Problem statement:
Each line below from the one containing "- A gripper" through the one containing "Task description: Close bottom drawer" should be output exactly as it stands, and no other line should appear.

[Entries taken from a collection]
▶
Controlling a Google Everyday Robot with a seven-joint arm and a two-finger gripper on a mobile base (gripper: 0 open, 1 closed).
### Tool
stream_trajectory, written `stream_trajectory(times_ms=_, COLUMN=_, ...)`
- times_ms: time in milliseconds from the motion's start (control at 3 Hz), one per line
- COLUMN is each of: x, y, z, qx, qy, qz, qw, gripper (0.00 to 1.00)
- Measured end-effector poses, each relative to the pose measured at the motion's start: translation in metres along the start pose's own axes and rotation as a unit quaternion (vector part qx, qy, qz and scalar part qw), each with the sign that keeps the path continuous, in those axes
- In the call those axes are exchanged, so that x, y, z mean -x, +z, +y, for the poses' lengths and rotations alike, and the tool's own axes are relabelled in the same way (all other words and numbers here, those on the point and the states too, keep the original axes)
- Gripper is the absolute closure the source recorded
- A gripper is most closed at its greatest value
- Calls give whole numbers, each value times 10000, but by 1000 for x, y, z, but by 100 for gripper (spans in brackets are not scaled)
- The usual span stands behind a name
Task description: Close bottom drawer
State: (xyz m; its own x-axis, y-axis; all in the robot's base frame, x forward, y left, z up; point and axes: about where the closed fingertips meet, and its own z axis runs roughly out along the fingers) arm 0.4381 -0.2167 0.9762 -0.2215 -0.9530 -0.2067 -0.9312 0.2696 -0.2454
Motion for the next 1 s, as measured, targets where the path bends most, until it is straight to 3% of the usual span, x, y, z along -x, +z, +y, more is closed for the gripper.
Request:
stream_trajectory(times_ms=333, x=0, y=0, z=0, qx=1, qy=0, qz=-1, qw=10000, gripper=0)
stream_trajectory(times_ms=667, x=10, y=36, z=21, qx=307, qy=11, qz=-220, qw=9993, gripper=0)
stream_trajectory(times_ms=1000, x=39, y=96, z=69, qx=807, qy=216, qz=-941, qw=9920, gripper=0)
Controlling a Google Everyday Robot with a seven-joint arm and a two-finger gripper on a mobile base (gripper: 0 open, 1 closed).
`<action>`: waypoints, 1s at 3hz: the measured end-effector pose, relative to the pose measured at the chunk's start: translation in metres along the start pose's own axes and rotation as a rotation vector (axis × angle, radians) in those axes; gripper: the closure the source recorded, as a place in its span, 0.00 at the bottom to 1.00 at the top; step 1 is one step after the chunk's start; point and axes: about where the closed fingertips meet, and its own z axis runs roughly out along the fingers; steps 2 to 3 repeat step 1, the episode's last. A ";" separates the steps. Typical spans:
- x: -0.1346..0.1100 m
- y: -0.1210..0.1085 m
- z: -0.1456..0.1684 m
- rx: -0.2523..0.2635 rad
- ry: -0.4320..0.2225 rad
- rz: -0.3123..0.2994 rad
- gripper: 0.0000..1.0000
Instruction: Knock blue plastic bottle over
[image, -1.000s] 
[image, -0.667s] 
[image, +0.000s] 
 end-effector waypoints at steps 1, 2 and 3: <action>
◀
Output below:
- A gripper is most closed at its greatest value
- Calls give whole numbers, each value times 10000, but by 1000 for x, y, z, but by 100 for gripper (spans in brackets are not scaled)
- The usual span stands behind a name
Task description: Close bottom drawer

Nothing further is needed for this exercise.